Смирнов усмехнулся, впервые за все время нашего путешествия:

— Ну хорошо, хорошо! Я хотел сказать про другое — дело не в заговорах, обрядах или заклинаниях! Надо уметь брать клад, хотеть его взять, и брать, не смотря ни на что!

— А если он не дается? — влез Саня.

— Сам он не даваться не может — бывает, что его не дают взять, люди не дают!

— И что же тогда? — полюбопытствовал я. Смирнов опять усмехнулся своей недоброй усмешечкой:

— Если враг не сдается, его уничтожают!

— Так это убийство получается! — махнул рукой водитель: — На хер надо — найдут, посадят!

— Ну, не всегда и не всех же находят! В конце концов можно сделать так, что никто и не заподозрит — умер человек себе и умер, кто его знает, от чего!

— Это как это? — сузил глаза Саня.

— Всякие способы есть… — уклончиво сказал Смирнов: — Мне говорили, что в таких случаях устраивают автокатострофу, несчастный случай, отравление…

Я с удивлением посмотрел на тихого экспедитора — не ожидал я от него таких слов! Пеклеванный начал было спорить, что любое преступление все равно раскрывается, Смирнов что-то отвечал, но я их уже не слушал почему-то последние слова попутчика насторожили меня, а в ушах звенело: «…отравление…».

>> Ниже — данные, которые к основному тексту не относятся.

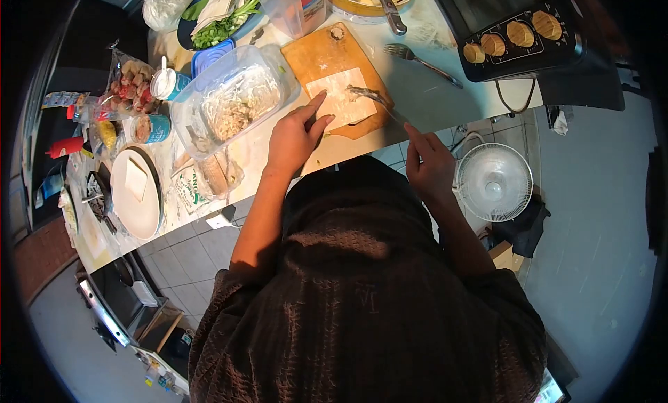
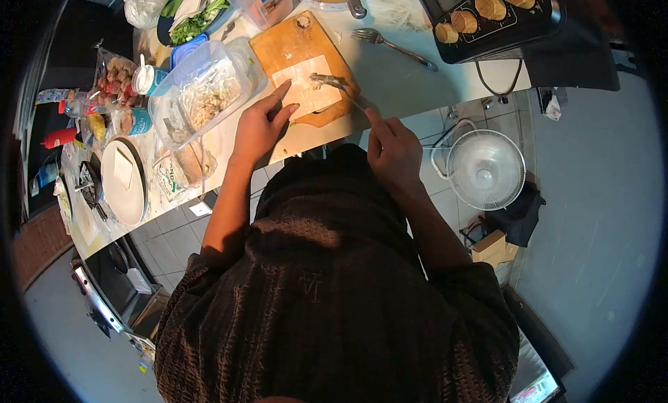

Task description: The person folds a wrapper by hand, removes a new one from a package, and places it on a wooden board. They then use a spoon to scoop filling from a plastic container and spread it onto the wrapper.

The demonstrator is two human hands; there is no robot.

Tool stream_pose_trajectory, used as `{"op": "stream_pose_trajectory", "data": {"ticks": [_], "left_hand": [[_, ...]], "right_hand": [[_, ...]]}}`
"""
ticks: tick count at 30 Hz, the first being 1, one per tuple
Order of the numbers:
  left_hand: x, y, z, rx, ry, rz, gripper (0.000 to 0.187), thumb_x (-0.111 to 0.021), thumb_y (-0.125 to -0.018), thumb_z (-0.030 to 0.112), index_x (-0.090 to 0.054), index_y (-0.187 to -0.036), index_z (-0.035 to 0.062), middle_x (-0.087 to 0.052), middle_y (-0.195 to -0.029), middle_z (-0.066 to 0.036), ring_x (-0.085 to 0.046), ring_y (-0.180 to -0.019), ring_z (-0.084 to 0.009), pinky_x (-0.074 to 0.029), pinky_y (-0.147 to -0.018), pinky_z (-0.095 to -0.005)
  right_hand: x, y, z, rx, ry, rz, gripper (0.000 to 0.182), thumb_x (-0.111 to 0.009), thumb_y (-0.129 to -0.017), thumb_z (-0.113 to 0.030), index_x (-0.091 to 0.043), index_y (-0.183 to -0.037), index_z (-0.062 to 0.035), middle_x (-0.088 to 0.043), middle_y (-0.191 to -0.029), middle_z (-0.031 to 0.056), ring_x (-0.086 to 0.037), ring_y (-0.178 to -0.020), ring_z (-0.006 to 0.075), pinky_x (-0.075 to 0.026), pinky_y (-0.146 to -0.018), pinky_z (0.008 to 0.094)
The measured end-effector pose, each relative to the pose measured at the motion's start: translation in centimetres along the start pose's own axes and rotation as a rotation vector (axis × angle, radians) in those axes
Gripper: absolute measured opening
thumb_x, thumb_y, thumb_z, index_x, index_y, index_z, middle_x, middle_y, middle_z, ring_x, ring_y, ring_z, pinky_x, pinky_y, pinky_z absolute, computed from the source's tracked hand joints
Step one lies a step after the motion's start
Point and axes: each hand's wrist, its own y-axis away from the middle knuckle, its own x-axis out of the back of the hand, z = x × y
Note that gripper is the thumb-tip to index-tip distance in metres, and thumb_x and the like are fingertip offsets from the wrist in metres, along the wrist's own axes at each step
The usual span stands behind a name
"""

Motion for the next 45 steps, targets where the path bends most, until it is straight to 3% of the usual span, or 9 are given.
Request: {"op": "stream_pose_trajectory", "data": {"ticks": [7, 9, 12, 19, 21, 27, 31, 36, 45], "left_hand": [[0.6, 0.3, 0.4, -0.005, 0.034, -0.005, 0.053, -0.074, -0.083, 0.026, -0.057, -0.133, 0.0149, -0.048, -0.061, -0.009, -0.042, -0.053, -0.0159, -0.041, -0.055, -0.0301], [1.0, 0.3, 1.0, 0.109, 0.075, -0.027, 0.051, -0.075, -0.083, 0.026, -0.059, -0.129, 0.0125, -0.044, -0.059, -0.007, -0.041, -0.053, -0.0124, -0.039, -0.053, -0.0283], [1.1, 0.4, 1.1, 0.145, 0.147, -0.003, 0.049, -0.075, -0.082, 0.025, -0.06, -0.125, 0.0096, -0.043, -0.058, -0.004, -0.04, -0.053, -0.0109, -0.037, -0.052, -0.0274], [1.1, 0.4, 1.0, 0.192, 0.187, 0.013, 0.047, -0.077, -0.081, 0.026, -0.059, -0.12, 0.0058, -0.043, -0.059, 0.0, -0.041, -0.054, -0.0098, -0.037, -0.052, -0.0261], [1.0, 0.2, 0.7, 0.146, 0.211, 0.078, 0.042, -0.077, -0.081, 0.029, -0.06, -0.109, 0.0031, -0.043, -0.055, -0.002, -0.04, -0.05, -0.0121, -0.035, -0.049, -0.0283], [0.9, 0.1, -0.2, 0.17, 0.263, 0.038, 0.038, -0.077, -0.081, 0.028, -0.057, -0.101, 0.0024, -0.042, -0.057, -0.002, -0.04, -0.052, -0.0112, -0.035, -0.049, -0.0271], [0.8, 0.0, 0.1, 0.167, 0.272, 0.054, 0.038, -0.077, -0.081, 0.028, -0.058, -0.104, 0.0039, -0.042, -0.057, -0.001, -0.04, -0.052, -0.011, -0.035, -0.05, -0.0269], [0.7, 0.1, 0.3, 0.099, 0.129, 0.021, 0.054, -0.076, -0.081, 0.028, -0.058, -0.13, 0.0151, -0.044, -0.056, -0.004, -0.042, -0.05, -0.0154, -0.039, -0.051, -0.0297], [0.9, 0.0, 0.5, 0.107, 0.017, -0.045, 0.055, -0.075, -0.081, 0.031, -0.058, -0.131, 0.0178, -0.051, -0.058, -0.008, -0.047, -0.05, -0.0203, -0.042, -0.052, -0.0339]], "right_hand": [[-0.5, -0.2, -0.4, 0.045, -0.093, -0.014, 0.033, -0.063, -0.08, -0.002, -0.067, -0.112, -0.0078, -0.057, -0.075, 0.0074, -0.058, -0.063, 0.0254, -0.048, -0.057, 0.0366], [-0.5, -0.3, -0.4, 0.053, -0.125, 0.008, 0.031, -0.06, -0.083, 0.005, -0.066, -0.112, -0.0034, -0.057, -0.074, 0.0101, -0.057, -0.061, 0.0238, -0.046, -0.055, 0.0352], [-1.1, 0.2, 0.4, 0.038, -0.153, -0.024, 0.034, -0.062, -0.08, 0.0, -0.066, -0.113, -0.0065, -0.056, -0.076, 0.0084, -0.057, -0.063, 0.0261, -0.047, -0.056, 0.0368], [-1.0, 0.5, 0.3, 0.037, -0.154, 0.016, 0.034, -0.061, -0.08, 0.003, -0.065, -0.113, -0.0049, -0.055, -0.075, 0.0096, -0.057, -0.062, 0.0265, -0.047, -0.056, 0.0371], [-1.1, 0.5, 0.5, 0.052, -0.154, 0.023, 0.034, -0.06, -0.08, 0.003, -0.065, -0.113, -0.0047, -0.055, -0.075, 0.0104, -0.057, -0.062, 0.027, -0.047, -0.056, 0.0373], [-0.4, 0.3, 0.0, 0.01, -0.222, 0.015, 0.033, -0.06, -0.081, 0.003, -0.065, -0.113, -0.0051, -0.055, -0.075, 0.0104, -0.057, -0.063, 0.0271, -0.047, -0.056, 0.0378], [-1.0, 0.4, 0.5, -0.011, -0.177, -0.067, 0.031, -0.061, -0.082, 0.003, -0.066, -0.112, -0.0049, -0.059, -0.078, 0.01, -0.059, -0.063, 0.0255, -0.048, -0.057, 0.0349], [0.2, -0.2, 0.1, 0.048, 0.03, -0.06, 0.032, -0.065, -0.079, -0.005, -0.067, -0.111, -0.0086, -0.058, -0.078, 0.007, -0.059, -0.065, 0.0254, -0.048, -0.058, 0.038], [1.3, -0.5, -0.9, 0.015, -0.01, -0.009, 0.027, -0.066, -0.078, -0.008, -0.069, -0.104, -0.0094, -0.057, -0.07, 0.0055, -0.057, -0.054, 0.0224, -0.046, -0.049, 0.0342]]}}
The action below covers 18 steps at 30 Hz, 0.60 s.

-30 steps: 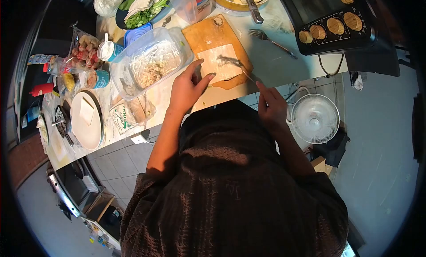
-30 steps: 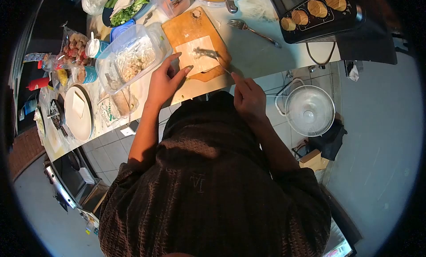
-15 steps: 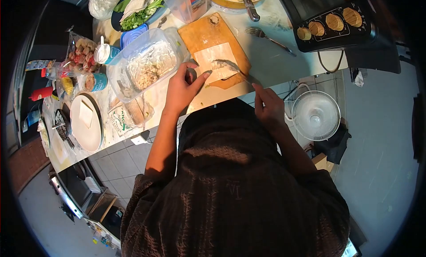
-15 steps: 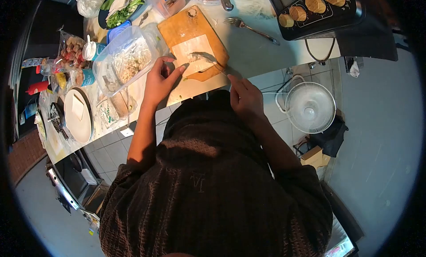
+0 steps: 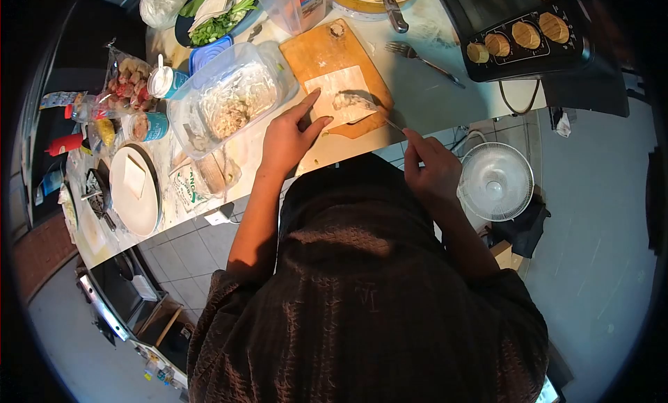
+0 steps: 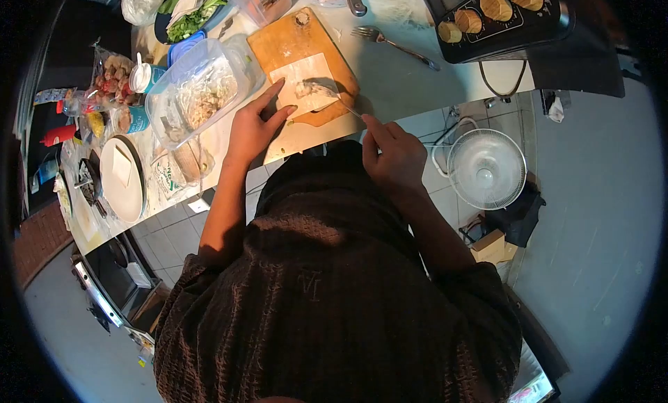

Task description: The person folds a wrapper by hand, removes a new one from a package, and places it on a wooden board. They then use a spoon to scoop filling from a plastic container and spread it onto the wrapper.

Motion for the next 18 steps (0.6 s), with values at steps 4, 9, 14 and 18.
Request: {"op": "stream_pose_trajectory", "data": {"ticks": [4, 9, 14, 18], "left_hand": [[0.0, 0.0, -0.1, -0.006, -0.003, -0.012, 0.055, -0.075, -0.081, 0.031, -0.058, -0.132, 0.0182, -0.051, -0.058, -0.008, -0.047, -0.05, -0.0203, -0.042, -0.052, -0.0337], [0.1, 0.0, 0.1, 0.0, -0.015, -0.017, 0.056, -0.075, -0.081, 0.031, -0.058, -0.132, 0.018, -0.051, -0.059, -0.008, -0.047, -0.05, -0.0207, -0.042, -0.053, -0.0338], [0.1, 0.1, -0.1, -0.01, -0.014, -0.01, 0.056, -0.075, -0.081, 0.032, -0.058, -0.132, 0.0181, -0.053, -0.059, -0.008, -0.049, -0.051, -0.0218, -0.043, -0.053, -0.0345], [-0.1, 0.0, -0.4, -0.029, -0.029, -0.002, 0.057, -0.075, -0.081, 0.033, -0.057, -0.132, 0.0174, -0.054, -0.06, -0.009, -0.051, -0.051, -0.0232, -0.044, -0.054, -0.0353]], "right_hand": [[0.6, -1.2, -0.6, 0.017, 0.059, -0.028, 0.027, -0.067, -0.077, -0.009, -0.069, -0.103, -0.0094, -0.056, -0.069, 0.0052, -0.056, -0.054, 0.022, -0.045, -0.049, 0.0345], [0.9, -1.8, -1.0, 0.029, 0.113, -0.08, 0.023, -0.064, -0.082, -0.006, -0.068, -0.104, -0.0087, -0.059, -0.074, 0.0069, -0.06, -0.065, 0.0244, -0.047, -0.057, 0.0365], [-0.5, -0.6, 0.1, 0.077, 0.038, 0.011, 0.026, -0.065, -0.079, -0.005, -0.067, -0.105, -0.007, -0.054, -0.072, 0.0068, -0.057, -0.062, 0.025, -0.046, -0.057, 0.0368], [-1.2, 0.5, 0.6, 0.02, -0.093, 0.019, 0.024, -0.062, -0.082, -0.002, -0.067, -0.106, -0.0062, -0.057, -0.076, 0.008, -0.058, -0.064, 0.0255, -0.046, -0.057, 0.0376]]}}
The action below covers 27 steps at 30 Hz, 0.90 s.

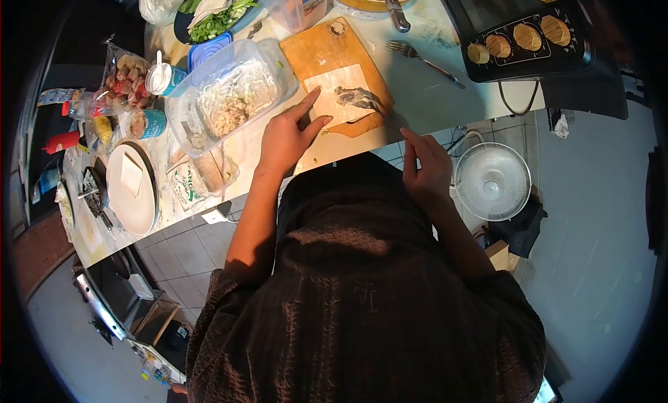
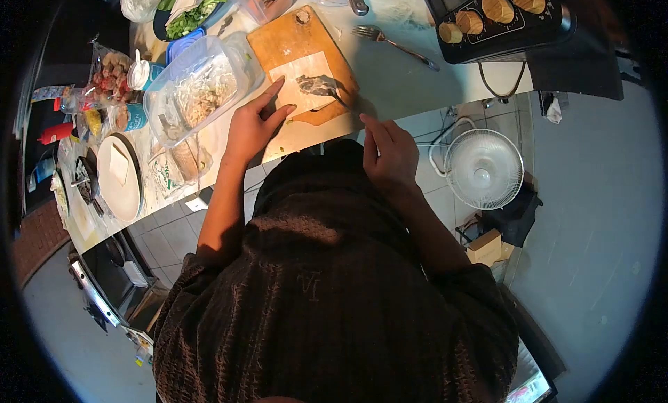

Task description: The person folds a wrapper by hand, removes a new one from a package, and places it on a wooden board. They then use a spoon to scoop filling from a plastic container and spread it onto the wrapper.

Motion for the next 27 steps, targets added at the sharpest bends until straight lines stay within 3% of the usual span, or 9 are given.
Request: {"op": "stream_pose_trajectory", "data": {"ticks": [3, 7, 22, 27], "left_hand": [[0.1, 0.0, 0.1, 0.004, -0.005, -0.009, 0.058, -0.075, -0.081, 0.033, -0.056, -0.133, 0.0172, -0.055, -0.06, -0.009, -0.052, -0.052, -0.0241, -0.044, -0.054, -0.0357], [0.3, 0.1, 0.0, -0.03, 0.001, -0.008, 0.059, -0.075, -0.08, 0.033, -0.056, -0.134, 0.0163, -0.054, -0.059, -0.009, -0.051, -0.051, -0.024, -0.044, -0.053, -0.0356], [0.8, 0.2, -0.3, 0.056, 0.108, -0.018, 0.061, -0.078, -0.079, 0.031, -0.057, -0.132, 0.0127, -0.046, -0.054, -0.005, -0.041, -0.048, -0.0142, -0.037, -0.049, -0.03], [0.7, 0.6, -0.8, 0.04, 0.151, 0.036, 0.061, -0.079, -0.078, 0.03, -0.057, -0.132, 0.0114, -0.041, -0.054, -0.003, -0.036, -0.049, -0.0113, -0.034, -0.048, -0.0281]], "right_hand": [[-0.4, 0.6, 0.3, -0.086, -0.122, -0.006, 0.026, -0.062, -0.082, -0.001, -0.067, -0.107, -0.0061, -0.058, -0.077, 0.0085, -0.058, -0.065, 0.0258, -0.046, -0.058, 0.0376], [-0.4, 0.6, 0.3, -0.029, -0.094, 0.015, 0.03, -0.061, -0.081, 0.001, -0.066, -0.11, -0.0061, -0.057, -0.077, 0.0083, -0.057, -0.065, 0.0257, -0.045, -0.058, 0.0372], [-1.0, 1.0, 0.3, -0.004, -0.107, 0.004, 0.036, -0.061, -0.08, 0.006, -0.065, -0.114, -0.0054, -0.056, -0.075, 0.0094, -0.056, -0.064, 0.0268, -0.046, -0.057, 0.0371], [-0.5, 1.1, -0.4, -0.091, -0.117, -0.009, 0.035, -0.06, -0.082, 0.006, -0.065, -0.114, -0.0054, -0.056, -0.077, 0.0109, -0.057, -0.065, 0.0272, -0.047, -0.058, 0.0366]]}}
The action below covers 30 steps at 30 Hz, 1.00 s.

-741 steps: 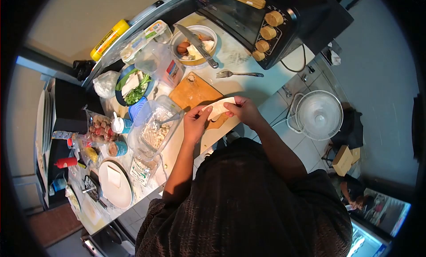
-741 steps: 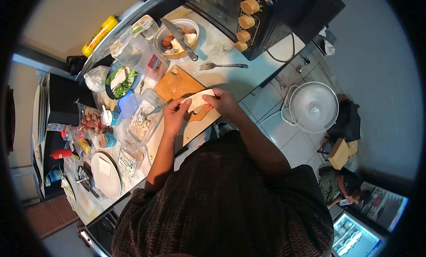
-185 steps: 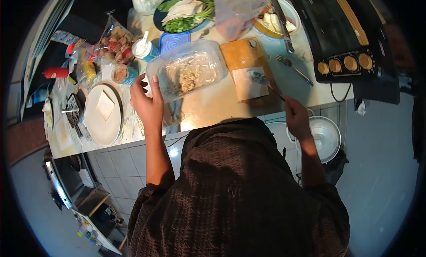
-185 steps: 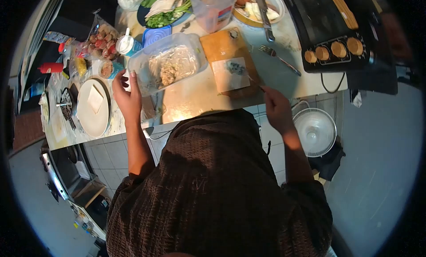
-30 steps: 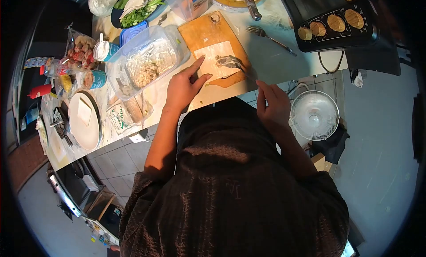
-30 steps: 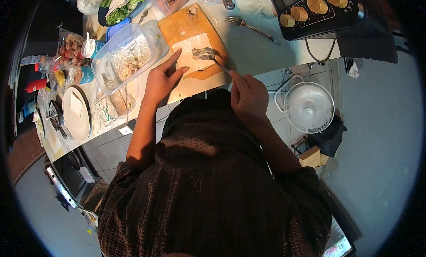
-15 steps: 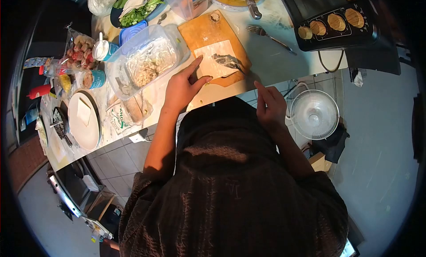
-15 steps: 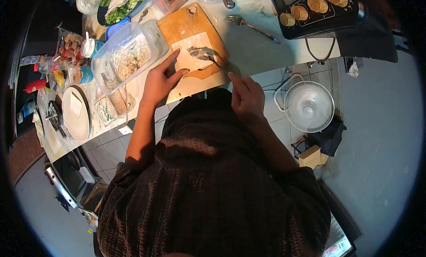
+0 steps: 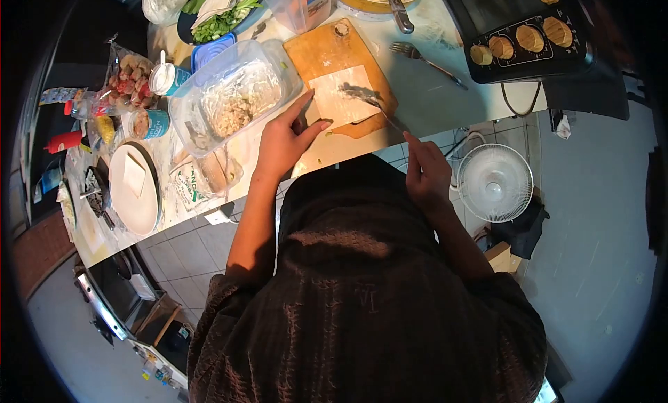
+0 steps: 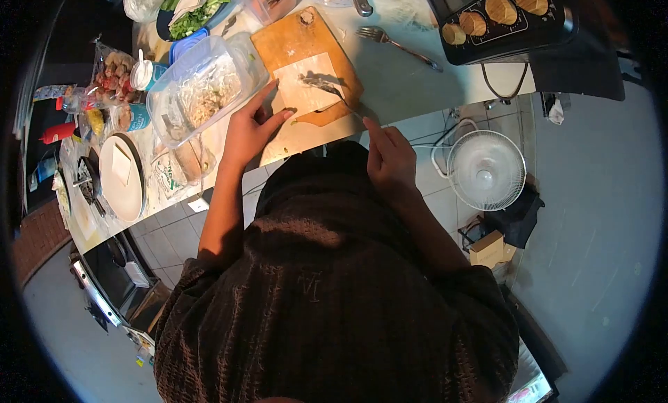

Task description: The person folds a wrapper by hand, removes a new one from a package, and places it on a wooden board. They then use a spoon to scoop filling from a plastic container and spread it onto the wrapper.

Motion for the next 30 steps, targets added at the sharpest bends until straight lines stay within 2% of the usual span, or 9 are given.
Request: {"op": "stream_pose_trajectory", "data": {"ticks": [12, 16, 22, 24, 27, 30], "left_hand": [[0.2, 0.2, -0.3, 0.018, 0.031, -0.021, 0.061, -0.08, -0.077, 0.029, -0.057, -0.131, 0.0108, -0.038, -0.054, -0.001, -0.035, -0.05, -0.0094, -0.034, -0.049, -0.0265], [-0.1, -0.2, 0.2, 0.024, 0.035, -0.012, 0.061, -0.079, -0.078, 0.029, -0.057, -0.132, 0.0115, -0.038, -0.055, -0.001, -0.035, -0.05, -0.0092, -0.034, -0.049, -0.0263], [-0.7, -0.6, 0.7, 0.002, -0.102, -0.036, 0.062, -0.077, -0.079, 0.035, -0.056, -0.133, 0.0148, -0.049, -0.057, -0.006, -0.045, -0.049, -0.0163, -0.039, -0.051, -0.0309], [-1.0, -0.5, 0.6, -0.033, -0.167, -0.024, 0.062, -0.077, -0.078, 0.036, -0.056, -0.133, 0.0174, -0.054, -0.06, -0.009, -0.05, -0.051, -0.0211, -0.043, -0.053, -0.0339], [-1.0, -0.5, 0.6, -0.037, -0.167, -0.025, 0.061, -0.076, -0.078, 0.037, -0.057, -0.133, 0.0193, -0.055, -0.062, -0.009, -0.052, -0.052, -0.0223, -0.044, -0.054, -0.0348], [-0.8, -0.6, 0.7, -0.031, -0.167, -0.033, 0.061, -0.076, -0.078, 0.036, -0.057, -0.133, 0.0197, -0.056, -0.063, -0.009, -0.053, -0.053, -0.0224, -0.044, -0.054, -0.0351]], "right_hand": [[0.0, -0.2, 0.2, 0.029, -0.025, -0.004, 0.031, -0.059, -0.085, 0.005, -0.064, -0.114, -0.0037, -0.057, -0.079, 0.0118, -0.058, -0.066, 0.0273, -0.047, -0.058, 0.0356], [-0.6, -0.2, 0.8, -0.032, -0.025, -0.058, 0.03, -0.059, -0.086, 0.004, -0.064, -0.114, -0.0037, -0.057, -0.079, 0.0117, -0.059, -0.065, 0.0274, -0.048, -0.058, 0.0355], [-0.9, -0.3, 0.4, 0.031, 0.05, -0.035, 0.033, -0.062, -0.083, 0.0, -0.064, -0.115, -0.0051, -0.058, -0.08, 0.0109, -0.059, -0.065, 0.0278, -0.049, -0.058, 0.0374], [-0.4, -0.4, -0.3, 0.042, 0.151, -0.014, 0.034, -0.061, -0.083, 0.004, -0.066, -0.115, -0.0067, -0.059, -0.078, 0.0099, -0.059, -0.062, 0.0248, -0.048, -0.057, 0.0355], [0.4, -0.3, -0.8, 0.012, 0.173, -0.069, 0.04, -0.064, -0.078, 0.0, -0.064, -0.118, -0.0073, -0.056, -0.083, 0.0087, -0.059, -0.07, 0.0272, -0.049, -0.061, 0.0385], [0.6, -0.4, -1.1, 0.069, 0.235, -0.053, 0.041, -0.063, -0.078, 0.0, -0.063, -0.118, -0.006, -0.055, -0.083, 0.0086, -0.058, -0.071, 0.0267, -0.049, -0.062, 0.0389]]}}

Буран постепенно поутих, а к полуночи и совсем закончился. Прояснилось, взошла луна, заснеженные поля по обе стороны дороги засверкали серебром, на небе высыпали звезды. Наговорившись, водитель и Смирнов уснули, я же решил выйти, размять ноги. Осторожно, стараясь не шуметь, я открыл дверцу и вылез наружу, по пояс ухнув в снег.

Наш «Камаз» стоял, засыпанный по самый бампер. Дальше дорога несколько понижалась, и там машины занесло аж по стекла, а некоторые легковушки вообще было не видно из-под сугробов. Стояла тишина, кое-где в кабинах заснеженных грузовиков горел свет, виднелись фигурки людей, вылезших, как и я, поразмяться и покурить.

Сзади хлопнула дверца — из кабины осторожно выбрался Пеклеванный, отбежал в сторонку, потом подошел ко мне, застегиваясь:

— Че, Серега, красотища! Все, Россия кончилась!

— Как кончилась? — удивился я.

— Заволжье, потом Татария, Башкирия — и Урал! Раньше русская земля только до Волги была!

— А ты откуда знаешь?

— Книжки люблю читать! — усмехнулся Саня, и добавил:

— Слушай, как ты думаешь — если по полю мочкануть — пройдем?

— Ты водитель, тебе виднее. — пожал я плечами.

— А че? — вслух рассуждал Пеклеванный: — Врубить передний мост, блокировку, приспустить колеса, и на пониженной — вперед! Проскочим! Айда, лезь в машину, поехали!

— Ты уверен? — с сомнением покрутил я головой: — А если застрянем?

— Не застрянем! Вездеход у нас или че? Давай, давай, поехали! И чего я, дурак, раньше не додумался!

Мы сели в кабину, Саня завел двигатель, подергал за какие-то рычаги, стравил воздух из шин, понизив давление, и решительно газанул: «Вп-перед, холера!».

От толчка проснулся Смирнов, окинул взглядом происходящее, проворчал: «Раньше нельзя было, что ли?», и снова уснул.

«Камаз» взревел, подмял по себя сугроб, который намело рядом, и тяжело сполз в кювет. На секунду мне показалось, что мы застряли — машина ткнулась кабиной в снег, застыла, но сразу же поползал вперед, выравнялась, и через мгновение выехала на поле, где снегу оказалось — по ступицу!

— У-у! Зараза! В рот-пароход! — ругался Пеклеванный: — Голова дубовая, что ж я раньше не допер, что по полю можно! Э-эх, дурень!

Мы быстро ехали по белой целине вдоль застывших в снежном плену машин, и редкие не спящие водители махали нам руками, а кто-то даже бибикнул, моргнув фарами — мол, молодцы, ребята!

Миновав низинку, «Камаз» выехал наверх, и нам открылся вид на бесконечное скопище машин, белесую вереницу, уходящую к горизонту.

— Ого! А затор-то не слабый! — присвистнул водитель.

Ехали мы вдоль трассы почти час, прежде чем не подвернулась возможность вырулить на нормальную дорогу. Пеклеванный остановил машину, переговорил с шоферами, которых интересовало, как там, на той стороне, и мы поехали дальше.